Nour Joudah is a PhD candidate in geography at the University of California, Los Angeles. She is currently working on a dissertation examining Indigenous counter-mapping and decolonization in former and current settler colonies, namely Algeria, Palestine, and Hawaii.

Randa M. Wahbe is a PhD candidate in anthropology at Harvard University. Her dissertation examines how Israel uses and exploits Palestinian dead bodies to surveil, control, and continuously dispossess and incarcerate the Palestinian population.

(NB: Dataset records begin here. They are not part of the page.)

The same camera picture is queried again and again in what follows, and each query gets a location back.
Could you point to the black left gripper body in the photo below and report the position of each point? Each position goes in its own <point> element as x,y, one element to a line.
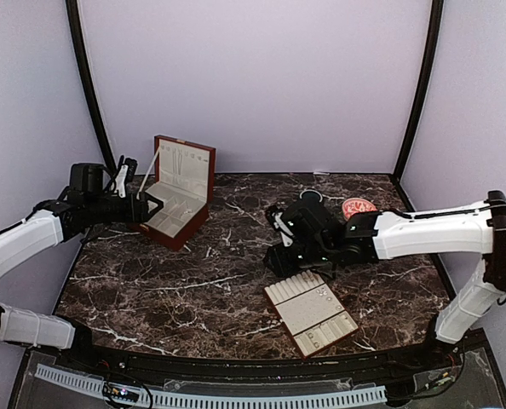
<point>140,216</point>

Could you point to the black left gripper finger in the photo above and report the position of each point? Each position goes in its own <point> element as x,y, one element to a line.
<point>156,219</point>
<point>154,203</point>

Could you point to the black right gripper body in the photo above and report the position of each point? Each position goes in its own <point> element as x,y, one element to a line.
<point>311,257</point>

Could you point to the red jewelry tray insert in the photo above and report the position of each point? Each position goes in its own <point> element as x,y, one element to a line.
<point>312,314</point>

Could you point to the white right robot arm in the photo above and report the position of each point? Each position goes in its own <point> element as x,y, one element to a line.
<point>388,234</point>

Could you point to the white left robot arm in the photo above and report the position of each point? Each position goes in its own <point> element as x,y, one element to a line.
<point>51,223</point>

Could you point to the red open jewelry box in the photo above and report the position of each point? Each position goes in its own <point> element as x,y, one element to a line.
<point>184,179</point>

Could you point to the dark green mug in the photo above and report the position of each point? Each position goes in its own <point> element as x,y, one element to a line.
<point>312,195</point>

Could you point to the red white patterned bowl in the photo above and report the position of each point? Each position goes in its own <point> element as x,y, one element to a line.
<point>354,206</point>

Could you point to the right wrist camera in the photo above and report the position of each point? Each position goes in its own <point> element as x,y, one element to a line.
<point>302,221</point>

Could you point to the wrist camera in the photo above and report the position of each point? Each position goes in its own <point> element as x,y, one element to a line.
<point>302,221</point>
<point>90,181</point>

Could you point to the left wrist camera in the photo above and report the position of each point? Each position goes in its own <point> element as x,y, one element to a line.
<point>90,181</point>

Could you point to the white slotted cable duct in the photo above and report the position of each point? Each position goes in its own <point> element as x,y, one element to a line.
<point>202,395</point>

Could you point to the black front table rail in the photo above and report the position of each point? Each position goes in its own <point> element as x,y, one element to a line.
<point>278,361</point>

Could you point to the left black frame post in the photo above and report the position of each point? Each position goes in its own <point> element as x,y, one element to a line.
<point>82,61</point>

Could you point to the black frame post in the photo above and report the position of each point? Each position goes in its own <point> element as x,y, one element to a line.
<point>82,61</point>
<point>424,76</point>

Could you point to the right black frame post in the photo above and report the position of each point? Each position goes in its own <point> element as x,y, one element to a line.
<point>424,76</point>

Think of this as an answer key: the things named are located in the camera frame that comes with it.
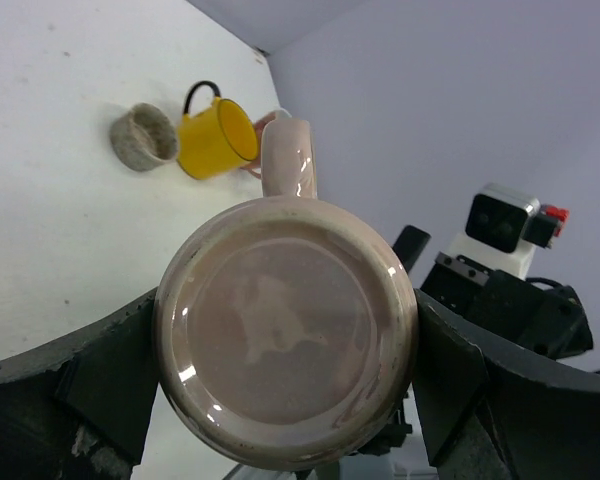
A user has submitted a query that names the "beige speckled ceramic cup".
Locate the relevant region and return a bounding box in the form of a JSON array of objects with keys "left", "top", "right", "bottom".
[{"left": 109, "top": 103, "right": 180, "bottom": 172}]

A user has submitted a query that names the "yellow mug black handle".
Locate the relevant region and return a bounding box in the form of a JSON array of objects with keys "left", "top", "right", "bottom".
[{"left": 177, "top": 80, "right": 259, "bottom": 180}]

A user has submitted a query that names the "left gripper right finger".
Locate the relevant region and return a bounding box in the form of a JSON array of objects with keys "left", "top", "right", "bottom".
[{"left": 413, "top": 292, "right": 600, "bottom": 479}]

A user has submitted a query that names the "pink square mug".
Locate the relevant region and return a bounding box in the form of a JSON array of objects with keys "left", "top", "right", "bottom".
[{"left": 241, "top": 108, "right": 292, "bottom": 180}]

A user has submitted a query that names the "translucent pink plastic cup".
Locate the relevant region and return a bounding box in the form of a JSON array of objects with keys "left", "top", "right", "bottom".
[{"left": 153, "top": 117, "right": 418, "bottom": 471}]

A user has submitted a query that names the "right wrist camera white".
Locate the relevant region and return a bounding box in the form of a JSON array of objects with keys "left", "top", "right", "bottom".
[{"left": 445, "top": 183, "right": 570, "bottom": 280}]

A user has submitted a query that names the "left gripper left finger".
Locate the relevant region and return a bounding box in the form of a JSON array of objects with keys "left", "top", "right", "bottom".
[{"left": 0, "top": 291, "right": 159, "bottom": 479}]

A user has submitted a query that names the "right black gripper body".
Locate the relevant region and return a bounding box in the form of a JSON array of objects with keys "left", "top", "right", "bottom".
[{"left": 420, "top": 232, "right": 594, "bottom": 360}]

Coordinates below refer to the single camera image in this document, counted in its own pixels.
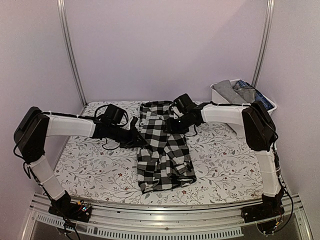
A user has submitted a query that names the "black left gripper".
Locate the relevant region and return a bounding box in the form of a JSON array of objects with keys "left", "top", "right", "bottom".
[{"left": 109, "top": 124, "right": 147, "bottom": 150}]

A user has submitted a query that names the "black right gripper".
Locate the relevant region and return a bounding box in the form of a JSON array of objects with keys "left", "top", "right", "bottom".
[{"left": 163, "top": 113, "right": 195, "bottom": 134}]

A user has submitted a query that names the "black white checkered shirt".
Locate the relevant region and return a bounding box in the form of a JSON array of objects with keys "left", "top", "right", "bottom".
[{"left": 136, "top": 101, "right": 197, "bottom": 194}]

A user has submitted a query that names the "white plastic bin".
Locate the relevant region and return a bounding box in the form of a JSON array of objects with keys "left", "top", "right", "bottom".
[{"left": 210, "top": 79, "right": 278, "bottom": 137}]

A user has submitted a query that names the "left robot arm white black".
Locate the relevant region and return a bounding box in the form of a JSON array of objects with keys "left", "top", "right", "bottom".
[{"left": 13, "top": 104, "right": 147, "bottom": 217}]

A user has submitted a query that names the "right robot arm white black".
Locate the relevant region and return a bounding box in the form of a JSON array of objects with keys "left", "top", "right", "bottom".
[{"left": 165, "top": 99, "right": 284, "bottom": 218}]

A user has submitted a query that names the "grey long sleeve shirt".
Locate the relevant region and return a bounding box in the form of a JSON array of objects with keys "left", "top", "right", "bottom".
[{"left": 212, "top": 79, "right": 256, "bottom": 104}]

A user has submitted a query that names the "floral patterned table mat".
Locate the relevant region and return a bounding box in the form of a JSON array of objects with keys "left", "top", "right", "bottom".
[{"left": 48, "top": 100, "right": 285, "bottom": 206}]

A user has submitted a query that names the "blue checkered shirt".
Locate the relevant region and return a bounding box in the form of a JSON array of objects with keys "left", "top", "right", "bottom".
[{"left": 234, "top": 80, "right": 275, "bottom": 111}]

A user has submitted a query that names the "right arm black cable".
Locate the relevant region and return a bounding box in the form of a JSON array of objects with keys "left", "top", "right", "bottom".
[{"left": 183, "top": 122, "right": 198, "bottom": 137}]

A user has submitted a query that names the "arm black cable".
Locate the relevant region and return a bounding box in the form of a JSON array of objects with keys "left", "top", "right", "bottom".
[
  {"left": 93, "top": 103, "right": 130, "bottom": 151},
  {"left": 183, "top": 122, "right": 198, "bottom": 137}
]

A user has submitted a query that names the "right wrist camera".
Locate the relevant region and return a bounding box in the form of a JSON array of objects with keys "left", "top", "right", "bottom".
[{"left": 173, "top": 93, "right": 197, "bottom": 115}]

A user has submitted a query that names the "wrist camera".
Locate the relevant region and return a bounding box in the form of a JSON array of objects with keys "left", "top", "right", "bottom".
[
  {"left": 101, "top": 104, "right": 125, "bottom": 125},
  {"left": 173, "top": 93, "right": 197, "bottom": 115}
]

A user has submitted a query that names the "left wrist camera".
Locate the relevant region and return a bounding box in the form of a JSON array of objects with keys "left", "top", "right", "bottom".
[{"left": 101, "top": 104, "right": 125, "bottom": 125}]

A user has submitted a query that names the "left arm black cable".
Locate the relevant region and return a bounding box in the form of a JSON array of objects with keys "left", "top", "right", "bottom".
[{"left": 93, "top": 103, "right": 130, "bottom": 151}]

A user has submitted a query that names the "aluminium front rail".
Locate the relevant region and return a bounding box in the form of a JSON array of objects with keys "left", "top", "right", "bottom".
[{"left": 21, "top": 194, "right": 316, "bottom": 240}]

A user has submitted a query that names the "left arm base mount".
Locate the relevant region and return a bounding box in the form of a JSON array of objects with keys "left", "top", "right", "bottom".
[{"left": 48, "top": 192, "right": 92, "bottom": 223}]

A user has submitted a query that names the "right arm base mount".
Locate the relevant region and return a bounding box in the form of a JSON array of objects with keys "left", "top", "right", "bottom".
[{"left": 240, "top": 195, "right": 285, "bottom": 223}]

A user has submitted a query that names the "left aluminium frame post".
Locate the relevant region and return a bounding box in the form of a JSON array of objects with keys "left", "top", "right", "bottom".
[{"left": 56, "top": 0, "right": 88, "bottom": 107}]

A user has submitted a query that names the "aluminium frame post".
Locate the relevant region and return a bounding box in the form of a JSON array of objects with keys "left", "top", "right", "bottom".
[
  {"left": 56, "top": 0, "right": 88, "bottom": 107},
  {"left": 251, "top": 0, "right": 275, "bottom": 87}
]

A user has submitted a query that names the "right aluminium frame post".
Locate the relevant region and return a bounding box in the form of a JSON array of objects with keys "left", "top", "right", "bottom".
[{"left": 251, "top": 0, "right": 275, "bottom": 87}]

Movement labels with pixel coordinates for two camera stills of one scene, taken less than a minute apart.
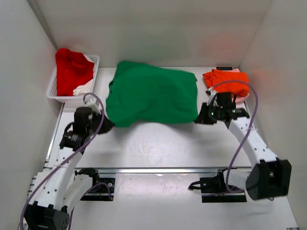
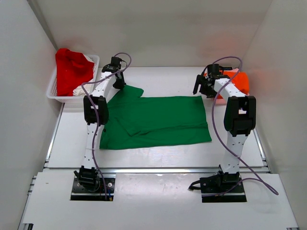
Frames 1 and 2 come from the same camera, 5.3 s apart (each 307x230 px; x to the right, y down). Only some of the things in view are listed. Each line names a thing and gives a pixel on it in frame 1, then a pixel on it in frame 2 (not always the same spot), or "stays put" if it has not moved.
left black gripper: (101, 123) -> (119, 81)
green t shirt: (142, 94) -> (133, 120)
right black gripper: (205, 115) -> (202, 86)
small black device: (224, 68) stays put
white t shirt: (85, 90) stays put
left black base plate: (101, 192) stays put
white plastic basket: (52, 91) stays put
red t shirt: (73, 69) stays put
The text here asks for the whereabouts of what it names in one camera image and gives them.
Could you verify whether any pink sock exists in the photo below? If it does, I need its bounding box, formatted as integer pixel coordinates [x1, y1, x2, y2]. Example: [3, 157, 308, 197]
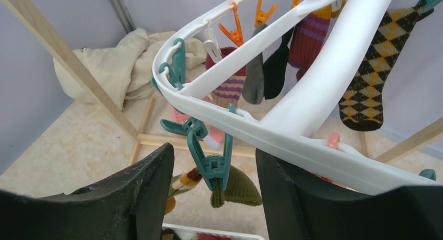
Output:
[169, 96, 226, 152]

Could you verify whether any black sock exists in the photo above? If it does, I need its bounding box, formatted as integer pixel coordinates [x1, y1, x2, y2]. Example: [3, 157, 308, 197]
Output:
[263, 27, 294, 100]

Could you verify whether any teal side clothes clip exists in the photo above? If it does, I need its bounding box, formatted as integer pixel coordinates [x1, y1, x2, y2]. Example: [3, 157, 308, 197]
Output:
[160, 117, 208, 139]

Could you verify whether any wooden drying rack frame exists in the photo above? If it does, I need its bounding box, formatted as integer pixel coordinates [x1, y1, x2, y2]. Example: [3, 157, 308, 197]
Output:
[0, 0, 443, 166]

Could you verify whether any grey sock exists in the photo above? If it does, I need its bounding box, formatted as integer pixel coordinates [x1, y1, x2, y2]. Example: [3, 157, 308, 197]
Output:
[241, 22, 269, 105]

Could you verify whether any pink clothes clip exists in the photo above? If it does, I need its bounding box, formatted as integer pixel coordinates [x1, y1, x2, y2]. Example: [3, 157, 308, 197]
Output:
[327, 132, 340, 150]

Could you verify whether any white clothes clip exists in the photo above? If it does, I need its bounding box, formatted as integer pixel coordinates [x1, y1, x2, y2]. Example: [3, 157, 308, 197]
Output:
[203, 18, 223, 63]

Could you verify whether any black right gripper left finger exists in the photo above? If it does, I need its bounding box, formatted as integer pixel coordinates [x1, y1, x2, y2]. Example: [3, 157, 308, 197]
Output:
[1, 143, 174, 239]

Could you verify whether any olive green orange sock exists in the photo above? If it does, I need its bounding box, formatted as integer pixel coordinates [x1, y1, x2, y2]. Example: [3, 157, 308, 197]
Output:
[165, 166, 263, 214]

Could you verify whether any maroon purple sock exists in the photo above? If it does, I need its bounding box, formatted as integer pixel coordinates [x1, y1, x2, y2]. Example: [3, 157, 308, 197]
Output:
[288, 5, 343, 80]

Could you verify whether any beige crumpled cloth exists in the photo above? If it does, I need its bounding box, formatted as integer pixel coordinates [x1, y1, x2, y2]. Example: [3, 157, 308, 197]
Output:
[53, 28, 207, 109]

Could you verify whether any white plastic basket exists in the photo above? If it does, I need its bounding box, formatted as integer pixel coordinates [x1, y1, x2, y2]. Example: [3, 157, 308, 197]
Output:
[162, 223, 265, 240]

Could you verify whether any small orange clothes clip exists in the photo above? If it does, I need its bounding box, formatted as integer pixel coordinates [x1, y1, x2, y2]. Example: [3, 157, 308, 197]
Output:
[218, 2, 244, 48]

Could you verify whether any striped beige maroon sock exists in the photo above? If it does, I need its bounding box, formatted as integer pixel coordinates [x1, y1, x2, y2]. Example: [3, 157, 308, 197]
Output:
[210, 66, 246, 108]

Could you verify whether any white oval clip hanger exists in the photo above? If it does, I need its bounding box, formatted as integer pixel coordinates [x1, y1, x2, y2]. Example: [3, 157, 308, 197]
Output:
[153, 0, 440, 195]

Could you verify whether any thin brown argyle sock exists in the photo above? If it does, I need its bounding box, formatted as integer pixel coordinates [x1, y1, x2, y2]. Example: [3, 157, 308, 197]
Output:
[339, 6, 433, 132]

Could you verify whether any teal sock clip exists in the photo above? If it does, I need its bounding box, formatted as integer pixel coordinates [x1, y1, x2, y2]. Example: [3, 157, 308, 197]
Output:
[186, 103, 237, 192]

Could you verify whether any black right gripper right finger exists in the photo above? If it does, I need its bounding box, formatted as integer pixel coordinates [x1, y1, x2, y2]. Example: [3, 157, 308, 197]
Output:
[255, 150, 442, 239]

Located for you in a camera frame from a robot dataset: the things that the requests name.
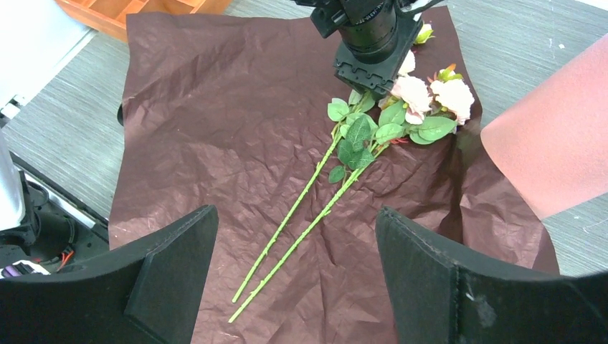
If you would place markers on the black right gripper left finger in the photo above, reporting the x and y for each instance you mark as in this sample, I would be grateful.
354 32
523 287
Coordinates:
146 291

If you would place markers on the pink cylindrical vase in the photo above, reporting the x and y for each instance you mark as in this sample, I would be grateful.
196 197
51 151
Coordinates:
552 144

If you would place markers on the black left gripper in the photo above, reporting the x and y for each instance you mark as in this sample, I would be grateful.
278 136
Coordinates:
376 37

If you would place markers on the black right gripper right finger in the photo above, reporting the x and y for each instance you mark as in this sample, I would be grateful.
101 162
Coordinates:
444 292

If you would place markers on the maroon and red wrapping paper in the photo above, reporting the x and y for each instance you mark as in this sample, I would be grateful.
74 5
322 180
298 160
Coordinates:
231 111

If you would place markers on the orange compartment tray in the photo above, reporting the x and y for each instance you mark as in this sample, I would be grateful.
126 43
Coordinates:
109 16

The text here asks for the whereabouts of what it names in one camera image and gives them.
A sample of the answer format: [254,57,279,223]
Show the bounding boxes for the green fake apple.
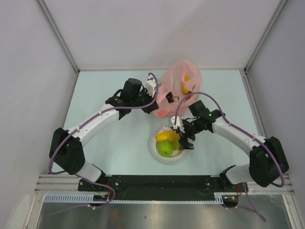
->
[157,141,173,157]

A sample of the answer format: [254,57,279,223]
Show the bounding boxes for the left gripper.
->
[131,87,159,115]

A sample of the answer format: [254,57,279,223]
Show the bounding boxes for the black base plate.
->
[78,175,249,201]

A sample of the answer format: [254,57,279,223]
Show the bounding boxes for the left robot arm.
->
[49,73,161,191]

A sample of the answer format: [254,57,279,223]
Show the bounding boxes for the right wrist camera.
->
[169,116,184,133]

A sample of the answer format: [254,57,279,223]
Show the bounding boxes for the white cable duct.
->
[44,194,237,204]

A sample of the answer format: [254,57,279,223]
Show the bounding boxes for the dark fake grapes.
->
[165,92,180,104]

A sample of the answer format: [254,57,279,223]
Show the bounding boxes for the pink plastic bag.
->
[153,60,203,118]

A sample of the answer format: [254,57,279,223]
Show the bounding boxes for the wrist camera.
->
[169,116,184,133]
[144,73,162,97]

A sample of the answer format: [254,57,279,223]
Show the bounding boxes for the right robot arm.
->
[171,101,289,191]

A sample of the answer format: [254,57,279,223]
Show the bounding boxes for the white paper plate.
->
[148,126,189,164]

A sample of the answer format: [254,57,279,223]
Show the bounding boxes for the green fake pear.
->
[173,137,180,150]

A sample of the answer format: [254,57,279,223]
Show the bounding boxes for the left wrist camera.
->
[144,73,162,97]

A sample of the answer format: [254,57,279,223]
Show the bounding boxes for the orange fake fruit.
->
[181,75,193,95]

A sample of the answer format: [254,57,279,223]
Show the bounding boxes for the yellow fake mango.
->
[155,131,179,143]

Tareq Radi is a doctoral student in American studies at New York University. His research examines the financialization of housing in the West Bank as a mechanism for financial and social reengineering. More broadly, his work interrogates the co-constitution of finance capital and property as social relations at the nexus of settler colonialism and capitalism in Palestine and Turtle Island.

Dina Omar is a doctoral candidate in anthropology at Yale University with joint certification in the Women’s, Gender, and Sexuality Studies Program. Her dissertation examines the effects of extreme surveillance and the politics of mental health in the United States, Israel, and Palestine.